Perhaps best known as “the last perfect place” in California by conservationists, the Jack and Laura Dangermond Preserve is a 24,000-acre nature preserve protecting eight miles of last-of-its-kind wild coastline in Southern California.
Owned and protected by The Nature Conservancy, the Dangermond Preserve was made possible due to the vision and generosity of Jack and Laura Dangermond, who in December 2017 donated $165 million to The Nature Conservancy—the single largest gift in the history of the organization—to purchase this globally significant natural area and protect it forever. Explore the history and science behind what makes this iconic part of California so precious to our natural world.
For millennia, people and nature have thrived together on this land, where a confluence of ecological, historical and cultural resources across Native American, Spanish and American histories have co-evolved for centuries. For the past hundred years, since Fred J. Bixby bought it in 1913, the land has been managed as a cattle ranch—and its light use preserved incredibly intact ecological conditions.
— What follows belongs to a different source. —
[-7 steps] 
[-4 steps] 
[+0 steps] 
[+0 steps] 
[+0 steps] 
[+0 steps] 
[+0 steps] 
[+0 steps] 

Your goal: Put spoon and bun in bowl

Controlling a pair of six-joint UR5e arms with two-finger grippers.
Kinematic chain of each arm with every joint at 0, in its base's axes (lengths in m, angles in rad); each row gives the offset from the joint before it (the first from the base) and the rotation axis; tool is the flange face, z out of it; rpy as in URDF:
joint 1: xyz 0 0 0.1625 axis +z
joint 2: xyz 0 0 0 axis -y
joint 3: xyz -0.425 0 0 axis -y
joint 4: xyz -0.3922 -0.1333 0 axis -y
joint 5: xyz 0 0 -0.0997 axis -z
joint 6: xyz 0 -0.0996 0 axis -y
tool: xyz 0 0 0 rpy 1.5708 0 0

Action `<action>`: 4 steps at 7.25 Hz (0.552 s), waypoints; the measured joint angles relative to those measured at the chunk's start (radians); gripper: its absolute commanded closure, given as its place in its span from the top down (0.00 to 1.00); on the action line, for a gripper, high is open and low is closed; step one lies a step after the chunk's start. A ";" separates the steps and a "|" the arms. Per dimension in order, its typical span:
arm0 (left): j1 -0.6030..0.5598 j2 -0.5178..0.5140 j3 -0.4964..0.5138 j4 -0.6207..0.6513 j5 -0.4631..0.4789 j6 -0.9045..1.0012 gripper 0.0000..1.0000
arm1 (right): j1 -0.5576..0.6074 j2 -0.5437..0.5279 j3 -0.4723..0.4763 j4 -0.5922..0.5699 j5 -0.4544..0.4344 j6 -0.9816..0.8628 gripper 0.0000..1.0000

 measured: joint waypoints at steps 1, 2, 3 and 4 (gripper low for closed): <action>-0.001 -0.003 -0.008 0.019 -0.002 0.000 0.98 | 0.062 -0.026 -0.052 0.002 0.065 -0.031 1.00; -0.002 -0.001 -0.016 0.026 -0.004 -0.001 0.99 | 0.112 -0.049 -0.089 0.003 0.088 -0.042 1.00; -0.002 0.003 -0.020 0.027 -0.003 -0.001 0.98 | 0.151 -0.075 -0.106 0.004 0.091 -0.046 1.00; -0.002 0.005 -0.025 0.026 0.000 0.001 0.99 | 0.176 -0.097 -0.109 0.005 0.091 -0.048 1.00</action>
The waters surrounding the iconic lighthouse at Point Conception and the Dangermond Preserve form the most important marine biogeographic boundary on the West Coast—and one of the largest upwelling centers—where deep nutrient-rich waters rise to the surface and fuel high biodiversity. The property encompasses a near wilderness of oak woodland, chaparral, forest and grassland ecosystems; bears and mountain lions are regularly spotted everywhere from the beach to the highest elevations.